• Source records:
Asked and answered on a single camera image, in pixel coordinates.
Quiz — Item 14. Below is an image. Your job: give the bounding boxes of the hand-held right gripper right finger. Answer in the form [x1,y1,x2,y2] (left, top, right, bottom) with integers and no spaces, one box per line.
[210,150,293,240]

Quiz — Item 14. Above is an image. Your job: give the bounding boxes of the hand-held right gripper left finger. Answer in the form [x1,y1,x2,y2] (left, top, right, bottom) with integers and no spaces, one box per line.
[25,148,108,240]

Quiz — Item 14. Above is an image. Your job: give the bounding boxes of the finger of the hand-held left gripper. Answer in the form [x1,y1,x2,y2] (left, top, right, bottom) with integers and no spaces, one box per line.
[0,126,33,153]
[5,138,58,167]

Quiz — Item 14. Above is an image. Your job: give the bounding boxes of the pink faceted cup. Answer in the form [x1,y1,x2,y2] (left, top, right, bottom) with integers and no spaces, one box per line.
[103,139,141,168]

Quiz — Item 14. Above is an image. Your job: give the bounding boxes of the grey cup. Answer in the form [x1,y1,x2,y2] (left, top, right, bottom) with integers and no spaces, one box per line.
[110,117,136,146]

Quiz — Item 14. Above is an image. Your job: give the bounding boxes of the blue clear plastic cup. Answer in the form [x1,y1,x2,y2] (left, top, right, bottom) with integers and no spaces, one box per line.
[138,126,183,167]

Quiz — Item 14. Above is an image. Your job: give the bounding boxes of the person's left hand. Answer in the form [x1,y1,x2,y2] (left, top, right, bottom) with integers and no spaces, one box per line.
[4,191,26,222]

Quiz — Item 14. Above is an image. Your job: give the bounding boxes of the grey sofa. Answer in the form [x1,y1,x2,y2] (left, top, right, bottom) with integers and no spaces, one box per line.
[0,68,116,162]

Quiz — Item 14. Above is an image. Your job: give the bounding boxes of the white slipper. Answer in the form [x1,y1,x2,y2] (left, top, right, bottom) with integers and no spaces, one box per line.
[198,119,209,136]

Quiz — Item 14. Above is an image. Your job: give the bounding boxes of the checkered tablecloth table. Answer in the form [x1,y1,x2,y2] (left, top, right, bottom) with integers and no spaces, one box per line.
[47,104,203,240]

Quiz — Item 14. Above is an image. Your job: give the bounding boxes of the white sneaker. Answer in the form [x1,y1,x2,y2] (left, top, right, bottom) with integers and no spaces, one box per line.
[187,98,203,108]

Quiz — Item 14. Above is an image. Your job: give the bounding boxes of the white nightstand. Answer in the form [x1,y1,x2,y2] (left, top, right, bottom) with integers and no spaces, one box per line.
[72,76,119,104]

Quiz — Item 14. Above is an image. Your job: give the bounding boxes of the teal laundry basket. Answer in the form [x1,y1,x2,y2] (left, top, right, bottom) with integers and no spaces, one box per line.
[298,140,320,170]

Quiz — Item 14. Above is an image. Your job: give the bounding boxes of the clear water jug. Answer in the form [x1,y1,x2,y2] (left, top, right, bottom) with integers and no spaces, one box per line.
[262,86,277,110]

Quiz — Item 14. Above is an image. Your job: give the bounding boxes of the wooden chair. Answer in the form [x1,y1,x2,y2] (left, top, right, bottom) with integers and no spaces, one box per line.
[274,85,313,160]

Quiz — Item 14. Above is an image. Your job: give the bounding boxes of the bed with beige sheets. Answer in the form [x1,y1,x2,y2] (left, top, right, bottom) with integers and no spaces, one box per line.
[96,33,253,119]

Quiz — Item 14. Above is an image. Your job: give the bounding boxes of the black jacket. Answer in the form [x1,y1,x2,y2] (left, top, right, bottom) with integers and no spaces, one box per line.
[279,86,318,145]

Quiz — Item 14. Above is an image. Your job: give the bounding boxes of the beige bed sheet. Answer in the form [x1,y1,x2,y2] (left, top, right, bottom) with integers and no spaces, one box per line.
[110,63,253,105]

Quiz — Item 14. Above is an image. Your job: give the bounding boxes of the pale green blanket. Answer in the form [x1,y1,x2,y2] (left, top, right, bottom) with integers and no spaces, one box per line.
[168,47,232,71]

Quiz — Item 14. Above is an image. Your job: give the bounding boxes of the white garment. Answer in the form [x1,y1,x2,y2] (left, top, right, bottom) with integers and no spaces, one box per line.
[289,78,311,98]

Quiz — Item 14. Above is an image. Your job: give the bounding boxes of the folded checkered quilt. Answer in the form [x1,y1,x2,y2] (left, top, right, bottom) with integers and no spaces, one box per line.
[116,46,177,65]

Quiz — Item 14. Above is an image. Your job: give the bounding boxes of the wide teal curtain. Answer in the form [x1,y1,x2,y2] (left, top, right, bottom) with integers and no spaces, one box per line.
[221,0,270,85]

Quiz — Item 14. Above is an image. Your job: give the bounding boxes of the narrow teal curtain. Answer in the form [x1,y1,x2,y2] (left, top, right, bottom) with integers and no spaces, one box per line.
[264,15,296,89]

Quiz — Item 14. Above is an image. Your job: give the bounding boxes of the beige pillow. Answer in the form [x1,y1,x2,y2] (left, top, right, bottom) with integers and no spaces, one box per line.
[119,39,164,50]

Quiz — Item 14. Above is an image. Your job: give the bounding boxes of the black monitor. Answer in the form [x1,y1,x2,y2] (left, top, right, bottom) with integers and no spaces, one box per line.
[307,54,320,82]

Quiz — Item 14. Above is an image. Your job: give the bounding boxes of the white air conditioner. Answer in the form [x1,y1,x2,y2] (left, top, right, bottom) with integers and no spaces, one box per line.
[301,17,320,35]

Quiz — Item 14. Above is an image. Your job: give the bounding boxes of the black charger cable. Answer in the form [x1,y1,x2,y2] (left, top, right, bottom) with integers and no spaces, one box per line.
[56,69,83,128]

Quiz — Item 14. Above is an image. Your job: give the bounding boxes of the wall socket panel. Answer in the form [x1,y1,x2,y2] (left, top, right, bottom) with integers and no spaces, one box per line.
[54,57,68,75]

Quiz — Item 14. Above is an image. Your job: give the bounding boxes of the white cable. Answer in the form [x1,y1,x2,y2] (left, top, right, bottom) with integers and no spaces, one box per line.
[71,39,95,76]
---
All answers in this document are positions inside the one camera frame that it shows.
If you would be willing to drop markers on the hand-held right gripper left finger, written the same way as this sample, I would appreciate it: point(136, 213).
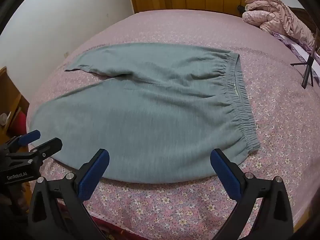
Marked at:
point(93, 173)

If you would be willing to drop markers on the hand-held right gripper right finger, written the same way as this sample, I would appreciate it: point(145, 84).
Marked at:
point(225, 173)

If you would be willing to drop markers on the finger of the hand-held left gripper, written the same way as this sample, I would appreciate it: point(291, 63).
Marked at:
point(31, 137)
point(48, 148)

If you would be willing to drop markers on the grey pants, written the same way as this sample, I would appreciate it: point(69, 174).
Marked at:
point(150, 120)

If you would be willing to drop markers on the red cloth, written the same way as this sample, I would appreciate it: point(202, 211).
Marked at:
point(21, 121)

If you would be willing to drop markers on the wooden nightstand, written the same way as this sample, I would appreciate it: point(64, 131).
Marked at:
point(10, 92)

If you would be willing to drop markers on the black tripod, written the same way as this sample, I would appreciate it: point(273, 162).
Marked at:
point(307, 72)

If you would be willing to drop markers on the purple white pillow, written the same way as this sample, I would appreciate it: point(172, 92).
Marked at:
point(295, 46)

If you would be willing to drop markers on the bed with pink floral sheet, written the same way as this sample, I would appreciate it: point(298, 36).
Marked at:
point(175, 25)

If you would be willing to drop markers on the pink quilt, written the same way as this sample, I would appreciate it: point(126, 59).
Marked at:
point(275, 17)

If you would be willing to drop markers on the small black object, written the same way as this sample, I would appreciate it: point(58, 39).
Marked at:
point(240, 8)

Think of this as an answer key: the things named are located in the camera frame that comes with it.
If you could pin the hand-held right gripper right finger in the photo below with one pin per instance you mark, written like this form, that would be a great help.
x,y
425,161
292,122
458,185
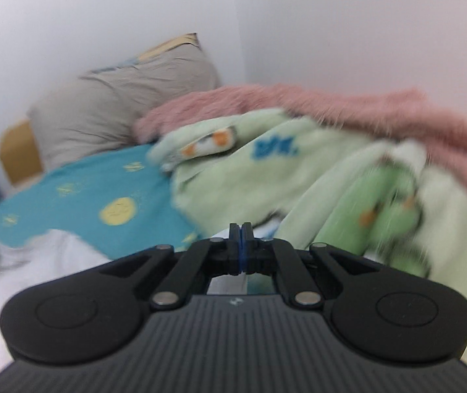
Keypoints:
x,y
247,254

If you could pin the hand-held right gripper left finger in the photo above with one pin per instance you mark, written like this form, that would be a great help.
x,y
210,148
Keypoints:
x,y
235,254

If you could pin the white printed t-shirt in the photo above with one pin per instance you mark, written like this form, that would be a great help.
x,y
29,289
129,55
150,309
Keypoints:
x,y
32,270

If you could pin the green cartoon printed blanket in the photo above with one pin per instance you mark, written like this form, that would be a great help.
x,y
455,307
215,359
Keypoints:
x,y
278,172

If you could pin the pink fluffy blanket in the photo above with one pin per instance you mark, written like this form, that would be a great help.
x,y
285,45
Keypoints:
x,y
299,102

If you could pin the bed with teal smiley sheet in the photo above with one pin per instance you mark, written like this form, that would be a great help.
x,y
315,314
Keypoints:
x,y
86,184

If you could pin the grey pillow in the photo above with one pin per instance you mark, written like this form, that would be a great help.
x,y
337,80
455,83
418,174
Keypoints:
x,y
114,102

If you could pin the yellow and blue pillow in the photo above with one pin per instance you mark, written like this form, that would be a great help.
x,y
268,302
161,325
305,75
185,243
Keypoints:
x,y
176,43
==
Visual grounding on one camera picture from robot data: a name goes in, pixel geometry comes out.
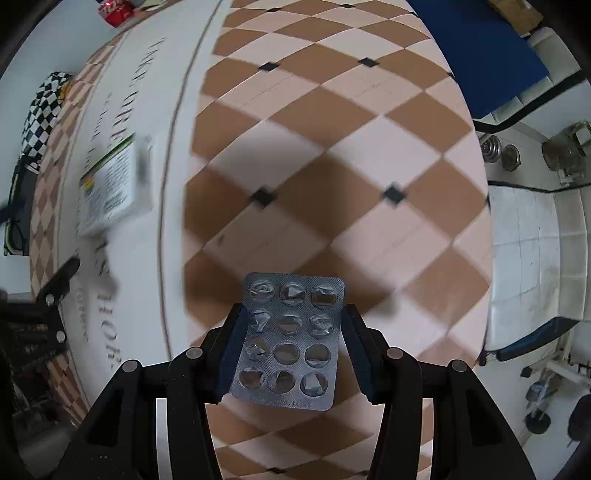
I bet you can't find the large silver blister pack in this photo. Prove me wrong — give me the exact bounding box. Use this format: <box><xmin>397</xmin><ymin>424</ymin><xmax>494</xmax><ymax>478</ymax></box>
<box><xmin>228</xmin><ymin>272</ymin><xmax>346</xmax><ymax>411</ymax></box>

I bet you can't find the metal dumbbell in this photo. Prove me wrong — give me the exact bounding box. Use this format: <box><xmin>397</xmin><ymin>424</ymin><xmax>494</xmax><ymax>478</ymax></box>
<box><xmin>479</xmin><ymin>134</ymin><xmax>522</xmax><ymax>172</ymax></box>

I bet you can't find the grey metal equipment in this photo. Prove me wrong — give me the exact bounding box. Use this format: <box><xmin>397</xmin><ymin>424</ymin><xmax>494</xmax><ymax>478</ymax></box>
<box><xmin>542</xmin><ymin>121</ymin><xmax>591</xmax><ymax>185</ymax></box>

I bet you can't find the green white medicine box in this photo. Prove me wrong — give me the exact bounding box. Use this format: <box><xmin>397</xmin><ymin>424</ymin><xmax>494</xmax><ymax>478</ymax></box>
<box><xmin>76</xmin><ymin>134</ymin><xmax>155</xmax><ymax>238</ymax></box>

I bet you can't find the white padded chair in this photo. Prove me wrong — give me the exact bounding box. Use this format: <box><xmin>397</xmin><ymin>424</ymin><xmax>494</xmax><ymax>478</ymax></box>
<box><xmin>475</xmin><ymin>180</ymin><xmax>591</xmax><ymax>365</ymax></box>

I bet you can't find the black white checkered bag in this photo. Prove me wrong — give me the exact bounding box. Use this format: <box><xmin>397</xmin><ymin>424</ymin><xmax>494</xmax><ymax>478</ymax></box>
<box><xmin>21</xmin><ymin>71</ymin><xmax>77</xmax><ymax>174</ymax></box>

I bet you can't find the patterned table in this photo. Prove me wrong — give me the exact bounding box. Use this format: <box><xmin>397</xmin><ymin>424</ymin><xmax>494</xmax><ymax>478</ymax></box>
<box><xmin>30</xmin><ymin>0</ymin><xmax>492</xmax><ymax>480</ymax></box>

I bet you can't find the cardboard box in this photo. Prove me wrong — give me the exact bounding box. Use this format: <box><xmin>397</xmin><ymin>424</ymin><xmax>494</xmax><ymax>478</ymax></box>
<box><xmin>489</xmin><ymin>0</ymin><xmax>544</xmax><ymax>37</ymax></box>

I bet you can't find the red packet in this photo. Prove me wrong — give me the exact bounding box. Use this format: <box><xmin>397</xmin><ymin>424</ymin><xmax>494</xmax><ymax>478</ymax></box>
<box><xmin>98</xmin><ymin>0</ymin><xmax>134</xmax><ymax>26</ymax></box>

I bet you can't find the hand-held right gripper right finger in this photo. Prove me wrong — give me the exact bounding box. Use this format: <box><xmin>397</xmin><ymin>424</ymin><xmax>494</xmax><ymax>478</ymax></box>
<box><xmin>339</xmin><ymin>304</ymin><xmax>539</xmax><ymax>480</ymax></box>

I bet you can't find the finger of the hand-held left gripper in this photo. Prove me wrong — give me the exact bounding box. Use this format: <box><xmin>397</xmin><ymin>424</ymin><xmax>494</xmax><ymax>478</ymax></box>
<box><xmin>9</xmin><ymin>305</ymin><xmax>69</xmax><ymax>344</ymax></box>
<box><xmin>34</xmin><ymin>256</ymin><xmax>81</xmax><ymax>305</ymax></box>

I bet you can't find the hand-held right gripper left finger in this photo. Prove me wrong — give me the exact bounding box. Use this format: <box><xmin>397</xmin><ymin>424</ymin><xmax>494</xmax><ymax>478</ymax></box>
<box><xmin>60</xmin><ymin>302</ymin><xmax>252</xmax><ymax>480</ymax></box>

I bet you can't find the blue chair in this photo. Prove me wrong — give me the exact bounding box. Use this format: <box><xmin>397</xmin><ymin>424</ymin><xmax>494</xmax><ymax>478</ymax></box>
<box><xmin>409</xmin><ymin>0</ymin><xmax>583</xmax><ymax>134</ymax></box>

• What to work on: The word "printed" appears in some of the lines above. Copy those lines.

• Written reply:
If you could pin the white printed t-shirt in the photo above with one pin per instance you mark, written like this form, that would be a great help.
If you could pin the green cartoon printed blanket in the photo above with one pin per instance you mark, written like this form, that would be a great help.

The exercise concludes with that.